First of all, you may have noticed the appearance of these ads on my blog recently...The Mixtape Jones Report is now a part of the Mog Music Network (check out Mog.com), and they require these ads to be there. We're working on placing them in a little more of a sensible manner, so please be patient with us.
So, back in the "2 Records, 2 Beers" post, I talked about how certain types of music seem to go better with the later part of the day...especially anything in the more "far out" realm (less accessible types of jazz, non-dance oriented electronic music, more "avant" types of rock i.e. Sonic Youth, etc.). I tried to stick with things that were more familiar and straightforward during the earlier parts of the day, for instance The Beatles, R.E.M., They Might Be Giants, etc. (These are always my examples...sorry.) Lately, the tide seems to be turning a bit, and I seem to be wanting to hear some of these more aggressive, esoteric musics all day...and I suppose it concerns me a bit.

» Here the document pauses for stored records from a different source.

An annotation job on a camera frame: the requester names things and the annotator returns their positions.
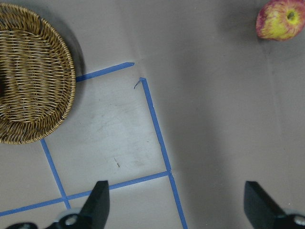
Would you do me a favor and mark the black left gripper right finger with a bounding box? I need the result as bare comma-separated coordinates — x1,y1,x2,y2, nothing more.
244,181,305,229

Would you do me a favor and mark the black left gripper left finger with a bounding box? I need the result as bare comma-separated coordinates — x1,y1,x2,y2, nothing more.
4,180,110,229

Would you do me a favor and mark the yellow red apple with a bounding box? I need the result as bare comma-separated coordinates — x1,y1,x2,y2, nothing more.
255,0,305,41

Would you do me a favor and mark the round woven wicker basket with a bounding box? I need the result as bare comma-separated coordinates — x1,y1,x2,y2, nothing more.
0,2,76,145

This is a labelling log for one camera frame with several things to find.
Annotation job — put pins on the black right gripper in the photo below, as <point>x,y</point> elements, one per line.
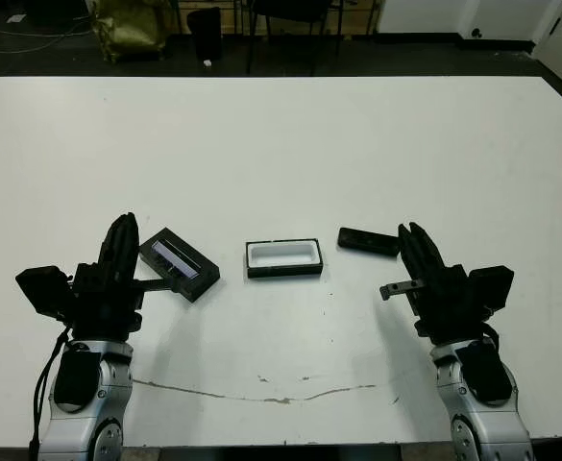
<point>448,312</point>

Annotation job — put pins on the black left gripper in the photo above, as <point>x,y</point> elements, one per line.
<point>103,312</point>

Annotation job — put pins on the black phone-like camera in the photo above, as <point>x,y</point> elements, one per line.
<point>367,241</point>

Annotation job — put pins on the black box lid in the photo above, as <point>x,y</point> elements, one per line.
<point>184,269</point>

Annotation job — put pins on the black box base white insert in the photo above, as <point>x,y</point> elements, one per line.
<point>283,254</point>

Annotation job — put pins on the large crinkled plastic bag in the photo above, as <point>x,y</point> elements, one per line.
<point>131,29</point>

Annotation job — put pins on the black waste bin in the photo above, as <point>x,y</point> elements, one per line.
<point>206,36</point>

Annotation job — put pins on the white paper sheet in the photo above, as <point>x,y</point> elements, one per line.
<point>16,18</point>

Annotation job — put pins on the black office chair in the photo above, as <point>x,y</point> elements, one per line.
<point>290,9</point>

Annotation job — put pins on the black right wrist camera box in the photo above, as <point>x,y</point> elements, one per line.
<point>492,288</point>

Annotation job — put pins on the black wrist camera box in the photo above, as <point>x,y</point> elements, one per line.
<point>492,288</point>
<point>42,290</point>

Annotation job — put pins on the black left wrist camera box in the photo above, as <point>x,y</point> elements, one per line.
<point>42,290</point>

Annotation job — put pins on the small black round wall fitting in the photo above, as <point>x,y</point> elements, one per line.
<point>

More than anything, I guess it makes me worry that my emotional state might be less stable, or more downcast. Looking back at my life, I can pretty much establish a corollary between listening to "uglier" music and feeling a bit "uglier" psychologically and emotionally. There are things about the current situation that make me feel as though it's a bit different. Mostly, I think my life is really good...It is not without its stresses, but making music full time, having a good marriage, and not feeling a lack for many things is pretty awesome. I think that the real truth is that I'm in such a good place artistically that my inspiration is coming from a variety of sources, even within a strictly musical context. The shuffle on my iPod helps also (see previous entry, "Slave To the iPod"). It's a good day when the Residents mingle with Led Zeppelin, or an 11 minute Coltrane track is followed up by "Break My Stride" by Matthew Wilder. More than anything, it gives me hope that I am NOT growing out of my love for some of these more adventurous musics as I get older. I know a lot of people who have mellowed with age to the point that their taste in art of all kinds has consistently gotten less adventurous with every passing year. I don't want to be one of those guys. I pray that you don't find me in ten years sitting around listening to one thing all the time. Or just going to see rom-coms at the multiplex. Or with a visual art appetite that's limited to old school Calvin & Hobbes comics. This is not my goal. Not that there's anything wrong with Calvin & Hobbes. It's actually fantastically awesome. Maybe Family Circus is a better example. I mean, really. Kill me. Kill me now.